I wasn't asleep yet when the lights suddenly blew out.

I had just time enough to think, this is not good when my cell mates jerkily got out of their bed in unison, like human marionettes on invisible strings, illuminated by the low, eerie light of computer monitors from the room next door.

The only way to make it obvious I wasn't the aggressor in whatever was about to happen was to stay right here in my bunk and scream, "Guards! GUARDS! GUARDS!" There was no immediate response. I kept yelling it anyway. It made the theater of what was going on undeniable. In the dim light, I noticed the inmates in the other cells also moving jerkily, like someone was controlling them.

"The guards can't help you now," a low growling voice issued from every other throat in the room. In the darkness, it sounded sibilant, like a snake. "You have angered the God, and you shall be made to pay."

I'm not going to kid you, I nearly lost control of my bladder I was so scared. But suddenly it was like all the strings were cut; the marionettes broke free. I supposed there had to be limits; they couldn't all have been minions of the Mad God.

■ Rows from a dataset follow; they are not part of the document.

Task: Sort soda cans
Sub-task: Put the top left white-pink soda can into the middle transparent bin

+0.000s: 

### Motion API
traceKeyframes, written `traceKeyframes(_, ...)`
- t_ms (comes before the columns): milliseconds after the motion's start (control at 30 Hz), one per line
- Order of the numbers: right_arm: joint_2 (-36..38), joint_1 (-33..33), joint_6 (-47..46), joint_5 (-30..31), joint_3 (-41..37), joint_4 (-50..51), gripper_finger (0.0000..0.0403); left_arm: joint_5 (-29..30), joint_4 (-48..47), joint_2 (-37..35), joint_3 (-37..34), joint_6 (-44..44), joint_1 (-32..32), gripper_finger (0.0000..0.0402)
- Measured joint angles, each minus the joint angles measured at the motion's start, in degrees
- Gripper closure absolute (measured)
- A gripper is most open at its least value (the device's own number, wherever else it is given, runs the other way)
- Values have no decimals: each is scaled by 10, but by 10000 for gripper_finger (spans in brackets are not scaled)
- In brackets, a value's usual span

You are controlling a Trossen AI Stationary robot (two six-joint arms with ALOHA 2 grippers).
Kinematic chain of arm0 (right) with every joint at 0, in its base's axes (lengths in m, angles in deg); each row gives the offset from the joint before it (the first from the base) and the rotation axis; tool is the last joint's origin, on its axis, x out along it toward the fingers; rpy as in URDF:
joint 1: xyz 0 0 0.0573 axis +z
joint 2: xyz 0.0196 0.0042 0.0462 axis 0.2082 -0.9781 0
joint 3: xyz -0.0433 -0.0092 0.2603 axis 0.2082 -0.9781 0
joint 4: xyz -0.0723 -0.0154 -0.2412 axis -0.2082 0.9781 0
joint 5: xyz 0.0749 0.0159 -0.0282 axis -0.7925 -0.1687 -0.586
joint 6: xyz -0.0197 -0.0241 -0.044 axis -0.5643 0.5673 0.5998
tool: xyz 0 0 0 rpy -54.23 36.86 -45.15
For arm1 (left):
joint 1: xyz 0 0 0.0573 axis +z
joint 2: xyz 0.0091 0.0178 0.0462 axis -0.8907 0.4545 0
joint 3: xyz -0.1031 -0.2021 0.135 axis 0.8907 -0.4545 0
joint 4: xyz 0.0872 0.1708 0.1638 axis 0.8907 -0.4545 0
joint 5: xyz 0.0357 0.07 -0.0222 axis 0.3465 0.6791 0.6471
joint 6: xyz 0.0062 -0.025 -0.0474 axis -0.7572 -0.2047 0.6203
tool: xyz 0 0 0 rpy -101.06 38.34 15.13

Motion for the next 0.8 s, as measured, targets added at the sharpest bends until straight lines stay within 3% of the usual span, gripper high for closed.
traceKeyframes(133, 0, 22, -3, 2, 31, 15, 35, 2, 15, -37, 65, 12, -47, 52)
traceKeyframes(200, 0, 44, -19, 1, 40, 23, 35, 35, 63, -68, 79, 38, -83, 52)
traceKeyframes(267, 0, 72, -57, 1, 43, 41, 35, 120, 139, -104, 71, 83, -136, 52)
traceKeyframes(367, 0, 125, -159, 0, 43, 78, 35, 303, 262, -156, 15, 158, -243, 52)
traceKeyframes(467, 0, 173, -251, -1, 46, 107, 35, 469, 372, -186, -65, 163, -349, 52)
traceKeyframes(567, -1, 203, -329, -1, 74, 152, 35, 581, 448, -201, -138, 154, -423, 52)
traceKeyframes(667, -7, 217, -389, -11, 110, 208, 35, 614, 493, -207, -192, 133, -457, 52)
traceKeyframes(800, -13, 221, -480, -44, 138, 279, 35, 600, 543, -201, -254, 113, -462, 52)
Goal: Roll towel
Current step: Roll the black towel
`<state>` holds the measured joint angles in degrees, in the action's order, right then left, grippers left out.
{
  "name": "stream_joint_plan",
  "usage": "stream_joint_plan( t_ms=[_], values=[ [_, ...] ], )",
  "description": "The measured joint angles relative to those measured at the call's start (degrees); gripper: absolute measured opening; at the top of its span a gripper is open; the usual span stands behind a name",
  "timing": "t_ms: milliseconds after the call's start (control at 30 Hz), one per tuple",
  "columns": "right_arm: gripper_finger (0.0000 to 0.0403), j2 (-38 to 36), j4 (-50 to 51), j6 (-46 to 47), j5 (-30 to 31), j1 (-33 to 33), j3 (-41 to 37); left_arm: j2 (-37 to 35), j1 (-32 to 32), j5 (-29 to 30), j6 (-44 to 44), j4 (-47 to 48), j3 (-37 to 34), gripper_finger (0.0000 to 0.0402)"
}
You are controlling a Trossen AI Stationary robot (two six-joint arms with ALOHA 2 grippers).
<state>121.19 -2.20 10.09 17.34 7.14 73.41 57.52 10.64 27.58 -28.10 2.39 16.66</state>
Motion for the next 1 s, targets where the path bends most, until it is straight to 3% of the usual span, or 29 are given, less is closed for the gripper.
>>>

They hadn't accepted his bargain - he couldn't make them do much.

The lights were still out in the room. A few of my fellow detainees fell over, but most managed to preserve their balance, shaking their heads and asking questions that were variations on "What just happened?"

I was not going to attract attention to myself. I just lay there pretending nothing had happened. The mental state of my fellow detainees being what it was, none of them realized I was 'odd man out' before others had returned to their beds. Now that it was over, I had to admit I was glad the Mad God had tipped his hand - now I knew he was gunning for me, and was at least forewarned of other attempts.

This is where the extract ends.